Just saying the word “fail” or “failure” can feel defeating. It often comes with such a negative connotation and a feeling of shame or regret. “I was a failure with the new client.” “I failed to get my point across in the meeting.” “I always fail when I try new things.” Sound familiar? Experiencing failure can stop us in our tracks. It can shut down our confidence and cause us to retreat or even give up. If this sounds like you, then it’s time to reframe how you view failure so you can start to see it for what it is – opportunity. Opportunity to learn and grow, to practice resiliency, and to be courageous. Here are three things to consider as you start to reframe failure into something positive and productive.
Failure shows we’re not ruled by fear
In his book, Failing Forward, John Maxwell says “Everything in life brings risk. It’s true that you risk failure if you try something bold because you might miss it. But you also risk failure if you stand still and don’t try anything new.”
Sure we can keep doing the things we know how to do and avoid risk of failing at something new. But choosing to stay comfortable likely means we fail at achieving our potential and miss the opportunity to grow and stretch into our dreams. When we chose to avoid the risk of failure we are letting fear make our decisions and ignoring all the real choices that exist. Yes, it can be scary out there and fear is lurking around many corners telling us the risk is too great and that failure will be too painful. But who do you want to be? Someone who avoided failure because they never took a chance? Or someone who went after a dream, despite the risk of failure and fear of the unknown? If you are failing, it means you are trying, you are doing more than just surviving the day, you are looking fear in the face and telling it “no”!

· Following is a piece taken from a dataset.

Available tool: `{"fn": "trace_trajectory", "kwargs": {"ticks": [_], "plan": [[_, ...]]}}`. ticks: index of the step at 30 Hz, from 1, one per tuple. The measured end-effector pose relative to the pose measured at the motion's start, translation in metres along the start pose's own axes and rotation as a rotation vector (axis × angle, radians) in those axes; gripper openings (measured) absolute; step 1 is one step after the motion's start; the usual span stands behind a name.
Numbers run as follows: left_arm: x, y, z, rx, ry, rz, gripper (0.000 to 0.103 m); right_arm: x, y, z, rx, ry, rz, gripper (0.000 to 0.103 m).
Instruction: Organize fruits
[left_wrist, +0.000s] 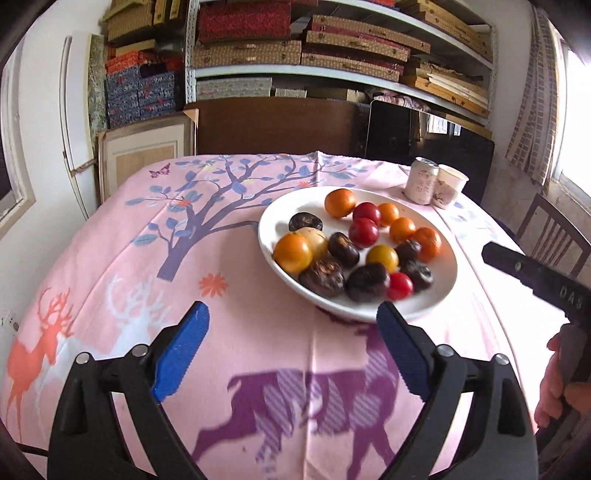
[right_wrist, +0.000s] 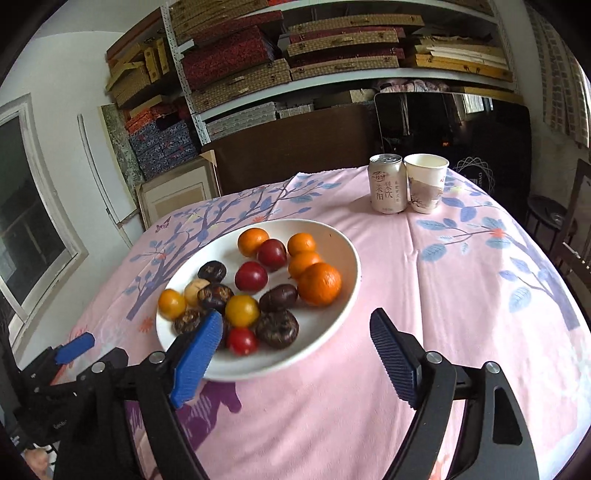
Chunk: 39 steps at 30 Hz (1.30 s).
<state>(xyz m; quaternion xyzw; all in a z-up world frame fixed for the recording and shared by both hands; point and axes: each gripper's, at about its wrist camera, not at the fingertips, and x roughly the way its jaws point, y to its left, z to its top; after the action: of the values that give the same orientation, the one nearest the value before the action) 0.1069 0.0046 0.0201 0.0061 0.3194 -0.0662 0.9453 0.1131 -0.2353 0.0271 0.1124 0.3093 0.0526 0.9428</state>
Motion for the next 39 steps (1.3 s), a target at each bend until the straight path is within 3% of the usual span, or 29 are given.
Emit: {"fn": "trace_trajectory", "kwargs": {"ticks": [3,8,11,22,39], "plan": [[-0.018,-0.01,-0.018,0.026,-0.036,0.03,0.097,-0.021,0.004,-0.026,-0.048,-0.042,-0.027,0.1],[-0.026,-0.026,-0.034,0.107,-0.034,0.062,0.098,-0.036,0.001,-0.043,-0.061,-0.014,-0.051,0.1],[-0.027,-0.031,-0.035,0.135,-0.044,0.083,0.098,-0.043,-0.006,-0.042,-0.033,-0.058,-0.048,0.1],[-0.036,-0.035,-0.036,0.145,-0.058,0.054,0.098,-0.048,0.013,-0.048,-0.125,-0.065,-0.095,0.1],[-0.044,-0.034,-0.039,0.123,-0.064,0.079,0.098,-0.06,0.034,-0.066,-0.185,-0.066,-0.053,0.1]]}}
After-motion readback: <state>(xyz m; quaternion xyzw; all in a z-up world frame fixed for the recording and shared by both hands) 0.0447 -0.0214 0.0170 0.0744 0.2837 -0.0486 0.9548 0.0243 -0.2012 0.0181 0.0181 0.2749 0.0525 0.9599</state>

Failure is one of the best teachers
Failure is part of the success process. Did you just start walking one day as a baby or did you take small step and then fall – over and over? The point is, you didn’t stay down, you weren’t labeled a failure and the grownups around you didn’t give up. Failure then was part of the lesson and today it’s still meant to teach us what works and what doesn’t so that we can continue fine-tuning ourselves and our objectives for success. If our first try always worked out we’d miss the improved version that comes from trying and failing. We’d miss the byproducts of failure that are often better than the original idea or effort. Failure, if you’ll let it, teaches you be resilient, to get back up and try again with the new knowledge and wisdom you’ve gained. What has failure taught you?
Failure encourages confidence
Wouldn’t it be great if we could feel confident first, before we actually had to act? Unfortunately it rarely works that way. It’s much more likely that we’ll need to act, risk failure, and learn that we’ll survive before we build up confidence. Confidence acts in spite of the fear of failure, it knows that failure is meant to teach us and to be appreciated, not feared. Confidence is inspired by what we’ll learn by trying, not just the result of our effort. Where in your life will you demonstrate confidence despite not knowing whether or not you’ll get the result you’re seeking? Where can you embrace the experience and learnings as much as you hope to embrace the result of your effort? Reminding yourself that you will survive failure, and that you can choose to learn and grow from it, increases your confidence and opens doors to your full potential!